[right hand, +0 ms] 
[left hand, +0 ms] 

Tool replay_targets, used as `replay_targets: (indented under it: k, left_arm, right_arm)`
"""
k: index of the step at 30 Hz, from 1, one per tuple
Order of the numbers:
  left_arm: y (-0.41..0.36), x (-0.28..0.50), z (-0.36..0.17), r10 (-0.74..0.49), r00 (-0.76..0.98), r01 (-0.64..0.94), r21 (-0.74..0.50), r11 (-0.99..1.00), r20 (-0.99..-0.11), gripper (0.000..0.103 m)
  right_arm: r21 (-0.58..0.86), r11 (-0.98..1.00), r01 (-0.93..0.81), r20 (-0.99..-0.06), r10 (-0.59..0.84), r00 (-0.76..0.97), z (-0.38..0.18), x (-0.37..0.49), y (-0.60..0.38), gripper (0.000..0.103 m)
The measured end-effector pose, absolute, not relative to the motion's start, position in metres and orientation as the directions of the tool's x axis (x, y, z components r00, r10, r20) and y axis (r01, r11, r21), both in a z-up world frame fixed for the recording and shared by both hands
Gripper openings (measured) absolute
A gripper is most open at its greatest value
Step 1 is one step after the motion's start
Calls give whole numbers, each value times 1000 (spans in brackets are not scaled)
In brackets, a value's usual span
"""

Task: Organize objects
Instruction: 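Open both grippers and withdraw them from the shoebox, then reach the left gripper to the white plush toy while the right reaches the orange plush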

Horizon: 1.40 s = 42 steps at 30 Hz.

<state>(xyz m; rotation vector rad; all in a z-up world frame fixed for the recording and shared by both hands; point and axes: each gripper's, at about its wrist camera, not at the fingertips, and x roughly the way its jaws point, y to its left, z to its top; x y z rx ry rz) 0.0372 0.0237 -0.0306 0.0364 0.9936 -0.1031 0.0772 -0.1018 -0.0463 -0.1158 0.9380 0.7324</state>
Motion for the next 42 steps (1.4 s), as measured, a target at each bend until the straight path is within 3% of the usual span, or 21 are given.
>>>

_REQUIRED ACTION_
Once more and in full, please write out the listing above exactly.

_THE COMPLETED TASK_
[right hand, +0 ms] 
[left hand, +0 ms] 

Tool replay_targets, used as `replay_targets: (indented under it: k, left_arm, right_arm)`
"""
k: index of the step at 30 Hz, from 1, one per tuple
Order of the numbers:
  left_arm: y (-0.41..0.36), x (-0.28..0.50), z (-0.36..0.17), r10 (-0.74..0.49), r00 (-0.76..0.98), r01 (-0.64..0.94), r21 (-0.74..0.50), r11 (-0.99..1.00), r20 (-0.99..-0.11), gripper (0.000..0.103 m)
  right_arm: r21 (-0.58..0.86), r11 (-0.98..1.00), r01 (-0.93..0.81), r20 (-0.99..-0.06), r10 (-0.59..0.84), r00 (-0.76..0.97), z (-0.38..0.18), x (-0.37..0.49), y (-0.60..0.38), gripper (0.000..0.103 m)
The measured end-effector pose, absolute, not relative to the motion's start, position in metres and orientation as the directions of the tool's x axis (x, y, z components r00, r10, r20) and y axis (r01, r11, r21), both in a z-up world frame fixed for the recording and shared by both hands
Gripper openings (measured) absolute
A gripper is most open at its greatest value
Step 1 is one step after the motion's start
Calls give whole numbers, each value times 1000 (spans in brackets are not scaled)
In brackets, a value's usual span
"""

Task: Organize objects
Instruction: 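Open both grippers and withdraw them from the shoebox, then reach the left gripper to the white plush toy while the right reaches the orange plush
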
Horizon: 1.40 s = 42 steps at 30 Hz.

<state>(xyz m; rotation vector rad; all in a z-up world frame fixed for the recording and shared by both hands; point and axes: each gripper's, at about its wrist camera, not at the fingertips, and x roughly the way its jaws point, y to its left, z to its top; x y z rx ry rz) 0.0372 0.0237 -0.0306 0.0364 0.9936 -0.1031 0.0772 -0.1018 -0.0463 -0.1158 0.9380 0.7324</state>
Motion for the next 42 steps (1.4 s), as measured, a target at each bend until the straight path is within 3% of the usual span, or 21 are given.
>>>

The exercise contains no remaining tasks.